Yaşanan siyasal ve ekonomik krizi:
– Dünya ekonomik krizi ve Türkiye’nin neoliberal politikalara uyumu;
– ABD ile ilişkiler ve Bölge dengelerinde Türkiye’nin rolü;
– AB sürecinde gelişme ve dirençler dışında ele almak, konuyu çok fazlaca daraltmak olur.
Dikkatli bir gözle bakılırsa bütün bu konularda epey zamandır birikerek gelen bir tıkanma yaşanmaktadır. Elbette açılan davayı bütün bu gelişmelerin nedeni görmek saçma bir tespit olur. Bu kadar sorun birikince, dava olmasaydı bir başka noktadan patlama mutlaka olurdu. 2001 krizinin nedeni nasıl ki, anayasa kitapçığının havada uçması değilse, yaşanan ve derinleşecek olan krizin nedeni de kapatma davası değildir. Krizi oluşturan temel etkenlere bakarak bir sonuca varmaya çalışalım.

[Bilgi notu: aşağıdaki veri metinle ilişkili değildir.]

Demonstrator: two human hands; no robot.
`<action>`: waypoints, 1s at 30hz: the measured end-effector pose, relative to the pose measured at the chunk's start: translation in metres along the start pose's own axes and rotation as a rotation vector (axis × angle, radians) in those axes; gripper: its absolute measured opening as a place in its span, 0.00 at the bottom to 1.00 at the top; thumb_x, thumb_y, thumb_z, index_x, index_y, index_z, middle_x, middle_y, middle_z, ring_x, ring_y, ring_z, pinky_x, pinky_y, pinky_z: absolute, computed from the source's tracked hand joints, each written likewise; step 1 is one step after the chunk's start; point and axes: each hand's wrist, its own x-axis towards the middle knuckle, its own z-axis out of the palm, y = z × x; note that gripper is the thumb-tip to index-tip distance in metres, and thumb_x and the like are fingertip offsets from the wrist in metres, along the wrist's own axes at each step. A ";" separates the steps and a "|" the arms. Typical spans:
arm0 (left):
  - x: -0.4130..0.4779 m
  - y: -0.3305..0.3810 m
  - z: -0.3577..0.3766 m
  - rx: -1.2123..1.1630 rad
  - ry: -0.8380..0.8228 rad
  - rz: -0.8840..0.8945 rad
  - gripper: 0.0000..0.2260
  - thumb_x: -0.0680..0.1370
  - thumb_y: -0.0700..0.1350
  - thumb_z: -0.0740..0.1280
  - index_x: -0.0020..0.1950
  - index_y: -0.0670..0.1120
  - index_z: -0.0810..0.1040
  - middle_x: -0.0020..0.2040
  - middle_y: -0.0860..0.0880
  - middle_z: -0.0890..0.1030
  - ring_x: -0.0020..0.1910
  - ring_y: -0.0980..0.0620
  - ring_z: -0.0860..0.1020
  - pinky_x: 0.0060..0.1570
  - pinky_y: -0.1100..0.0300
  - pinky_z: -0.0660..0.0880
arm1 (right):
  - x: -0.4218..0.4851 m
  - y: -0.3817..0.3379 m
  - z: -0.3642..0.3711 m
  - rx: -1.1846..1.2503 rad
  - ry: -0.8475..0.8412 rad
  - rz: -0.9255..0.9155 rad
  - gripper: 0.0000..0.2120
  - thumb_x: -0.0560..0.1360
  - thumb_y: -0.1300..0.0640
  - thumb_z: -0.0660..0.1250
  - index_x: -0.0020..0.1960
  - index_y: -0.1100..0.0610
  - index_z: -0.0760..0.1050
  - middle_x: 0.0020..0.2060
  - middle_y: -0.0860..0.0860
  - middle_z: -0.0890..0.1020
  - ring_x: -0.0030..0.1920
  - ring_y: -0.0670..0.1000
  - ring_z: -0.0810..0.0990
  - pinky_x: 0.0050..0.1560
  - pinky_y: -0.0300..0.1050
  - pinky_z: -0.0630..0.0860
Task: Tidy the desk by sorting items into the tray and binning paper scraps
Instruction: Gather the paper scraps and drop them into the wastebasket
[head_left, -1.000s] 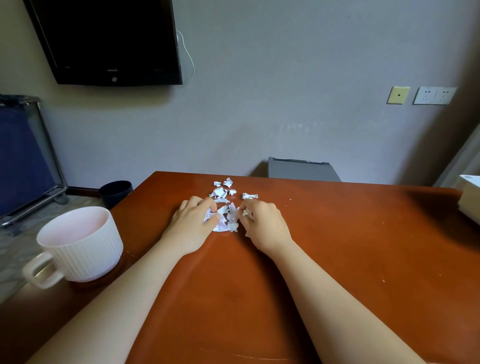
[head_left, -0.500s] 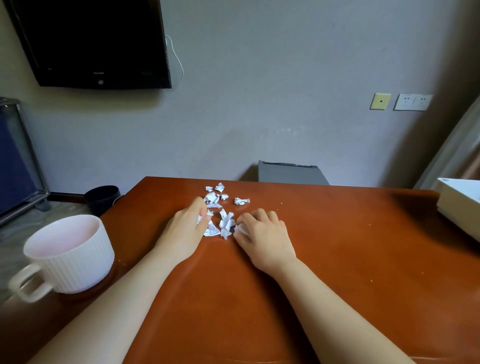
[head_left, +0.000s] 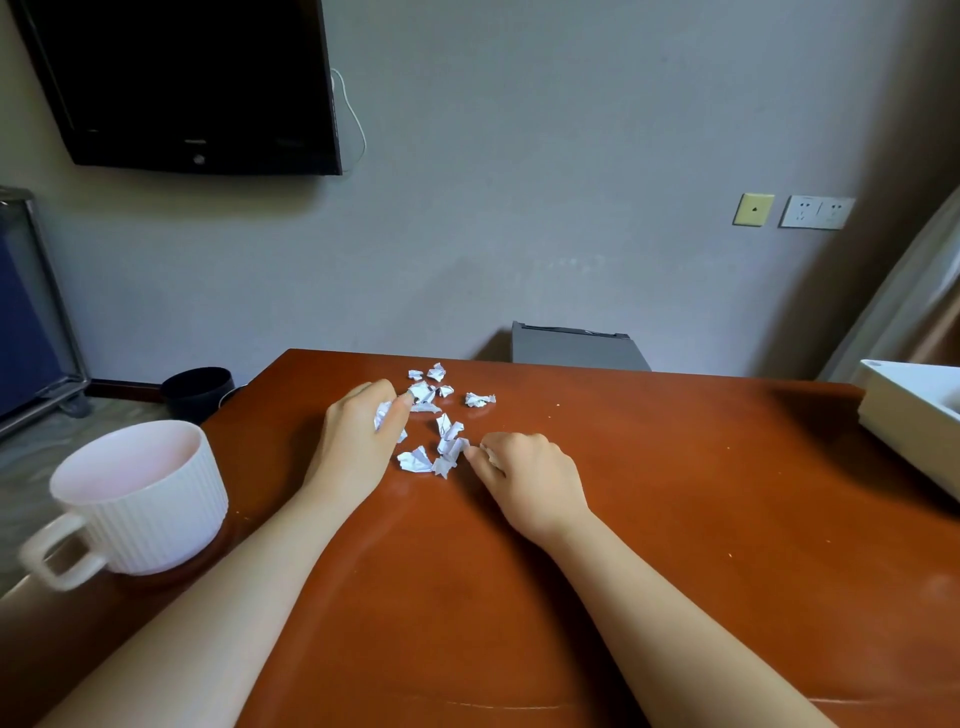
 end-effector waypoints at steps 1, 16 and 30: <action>0.000 0.000 0.000 -0.024 0.005 -0.021 0.15 0.79 0.44 0.61 0.34 0.44 0.66 0.30 0.50 0.70 0.28 0.55 0.68 0.27 0.68 0.65 | 0.000 -0.001 -0.001 -0.006 0.003 0.005 0.22 0.80 0.45 0.54 0.30 0.54 0.58 0.28 0.49 0.68 0.34 0.56 0.70 0.30 0.44 0.60; -0.013 0.023 -0.008 -0.111 -0.058 -0.016 0.06 0.78 0.41 0.63 0.42 0.47 0.75 0.29 0.52 0.75 0.28 0.52 0.73 0.30 0.65 0.70 | -0.017 0.011 -0.020 0.543 0.235 0.174 0.22 0.80 0.50 0.57 0.30 0.57 0.58 0.23 0.52 0.66 0.26 0.50 0.64 0.30 0.44 0.64; -0.079 0.185 -0.027 -0.581 -0.506 -0.015 0.20 0.81 0.50 0.55 0.31 0.45 0.65 0.23 0.52 0.64 0.19 0.56 0.62 0.20 0.63 0.66 | -0.123 0.039 -0.160 0.396 0.299 0.126 0.27 0.79 0.48 0.57 0.35 0.71 0.65 0.28 0.56 0.65 0.30 0.51 0.62 0.32 0.43 0.61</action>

Dünya Ekonomik Krizinin Etkileri
Amerika’da başlayan ekonomik krizin dünyaya nasıl dalga dalga yayılacağını bugünden bilemesek de, bu kriz Türkiye ekonomisini de bir noktada vuracaktır. Zaten 2006 sonu verileriyle ekonomide yavaşlama başlamıştı. 2007 seçim yılı olarak yaşandığı için bu konu örtülü kaldı. Artık ekonomik kriz, Amerika’nın da desteğiyle su yüzüne çıkıyor. Konumuz açısından Amerikan krizinin tahlili yerine sadece varlığı ve derinleşme sürecine girmesiyle ilgiliyiz. Son yapılan açıklamalar da, gerçek ekonomide durgunluk ve hatta küçülme işaretlerine vurgu yapıyor. Krizin Türkiye’ye etkisi kredi daralması ve sıcak paranın akışının duraklaması biçiminde olacaktır. Buna karşı ise mali sistem içinde en bilinen tedbir, faiz oranlarının yüksek tutulmasıyla Türkiye’ye para akışını cazip hale getirmektir. Bu ise zaten sorunlu olan üretim alanını iyice daraltır. AK Parti’nin ilk iktidar döneminde “altın günlerini” yaşamış olan “Anadolu kaplanları” için bu gelişmeler yıkıcı sonuçlar doğuracaktır. Şimdiden Anadolu’dan feryatlar yükselmeye başlamıştır. Tarımın çöküşü artık gerçek hale geldi, bu kriz orta ölçekli pek çok sanayiyi de çöküşe itecektir.
2001 krizi, dünyadaki yaşananlardan bir etkilenme olsa da, esas olarak Türk ekonomisinin neoliberal politikalara ayak sürümesine karşı bir bedel ödetmeydi. Uluslar arası finans kapitalin dayatmalarına karşı ayak sürüyen Türk mali sistemi, bir yandan “banka boşaltmalarıyla” içeriden çökertilirken, diğer yandan sıcak paranın bir gecede ülkeyi terk etmesiyle büyük bir krize girdi. Bunlar yaşanırken Dünya Bankasından paraşütle Türk ekonomisinin başına getirilen Kemal Derviş ile Türk mali sistemi uluslararası finans sistemine entegre oldu. Aradan beş yıl geçmeden bankaların yüzde 46’sı, sigorta sisteminin yüzde 42’si, borsanın yüzde 70’inden fazlası yabancı “yatırımcıların” –finans spekülatörleri olarak okuyun-eline geçmişti bile! Ayrıca bu arada hızlanan özelleştirmelere değinmiyoruz. Bir bakanın deyimiyle “artık satılacak fazla bir şey kalmadı!”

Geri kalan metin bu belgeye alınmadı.